Getting a degree isn’t cheap. This isn’t headline news and debates on tuition fees, student accommodation and hidden course costs have become common discourse in recent years. And for good reason; Times Higher Education estimated that the typical three-year undergraduate degree comes in at £69,462. Or, three times the average graduate salary. But we’re not here to debate the costs of well-earned qualifications. We’re here to discuss something which is much less in the spotlight - the costs incurred after a degree.
After spending £30,000 on course fees alone, it seems reasonable to assume that a graduate can use their qualification to kick-start their career without themselves (or their employer) having to reach into their back pocket, again. Unfortunately, this is not the case. Despite spending more than a year’s salary on a degree, students and employers face additional costs to prove that their qualification is the real deal. Not every university charges for this service; a number of universities in the UK provide a free-of-charge qualification check. But, for those that do charge, the costs quickly add up.
After collecting data from 80 UK universities, we found the average cost of verifying an award is £12, with some charging up to £35.00. At this point, you may be thinking “£12, so what?”. You’re right - in the grand scheme of things, £12 for verifying a qualification is almost nothing. But it goes back to the point raised in our opening line - getting a degree isn’t cheap. Value for money is key. For students, having just finished three years of paying for printing, textbooks and course materials, having to pay out just to prove that all their hard work is valid is another kick in the teeth. A degree is often sold as the key to launching your career - a package deal that’s all you need to set yourself up for success. In reality, your £69,462 earns you a piece of paper that doesn’t mean anything unless you pay additional fees. Congratulations on earning your degree! Now pay more money to be able to use it. At a time when value for money is under scrutiny, should we be charging for the privilege of using your degree?

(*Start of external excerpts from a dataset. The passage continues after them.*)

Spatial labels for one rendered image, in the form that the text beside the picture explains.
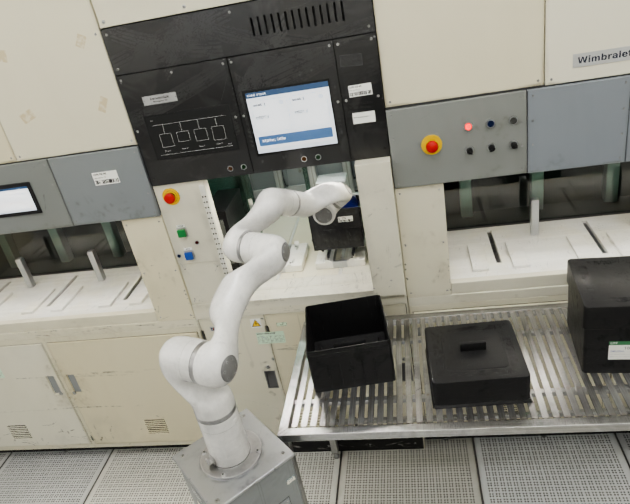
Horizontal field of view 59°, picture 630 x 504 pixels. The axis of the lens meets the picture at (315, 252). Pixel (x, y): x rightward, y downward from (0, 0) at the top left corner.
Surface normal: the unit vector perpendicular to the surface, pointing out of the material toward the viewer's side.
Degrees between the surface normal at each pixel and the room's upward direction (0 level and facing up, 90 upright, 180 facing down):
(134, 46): 90
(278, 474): 90
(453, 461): 0
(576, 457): 0
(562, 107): 90
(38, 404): 90
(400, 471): 0
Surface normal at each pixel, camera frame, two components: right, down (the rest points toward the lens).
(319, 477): -0.18, -0.87
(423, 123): -0.12, 0.48

It’s also important to remember that paying to verify your certificate isn’t the only cost to getting on the career ladder. Travel to interviews, office attire, time off from part-time jobs - the costs quickly mount up. Data estimates the average cost of attending an interview is £41 (not including loss of earnings), with job seekers typically attending five interviews before receiving a job offer.
So let’s do the math. A graduate who attends five interviews, loses five days of earnings from their minimum wage retail job and has to pay to verify their certificate could find themselves out of pocket by £550. So whilst £12 seems an insignificant amount, it’s really about more than that £12. It’s about value. It’s about supporting students to make those steps onto the career ladder. And, it’s about truly making degrees geared towards employability.
But it isn’t always students having to pay the costs of verification. An increasing number of universities are only allowing verifications through HEDD (Higher Education Degree Datacheck), a service specifically for employers to validate qualifications. With HEDD now being the only way to validate qualifications from a number of universities, employers are facing a choice. Pay, or risk fraudulent qualification claims. Unsurprisingly, many employers are choosing the former. And it’s costing employers millions. In 2019, HEDD carried out 1.8 million qualification checks. At a minimum of £12 a go, this adds up to more than £21.6million. To put that cost into perspective, the money currently being spent on verifications could be used to create almost 1,000 additional graduate jobs each year.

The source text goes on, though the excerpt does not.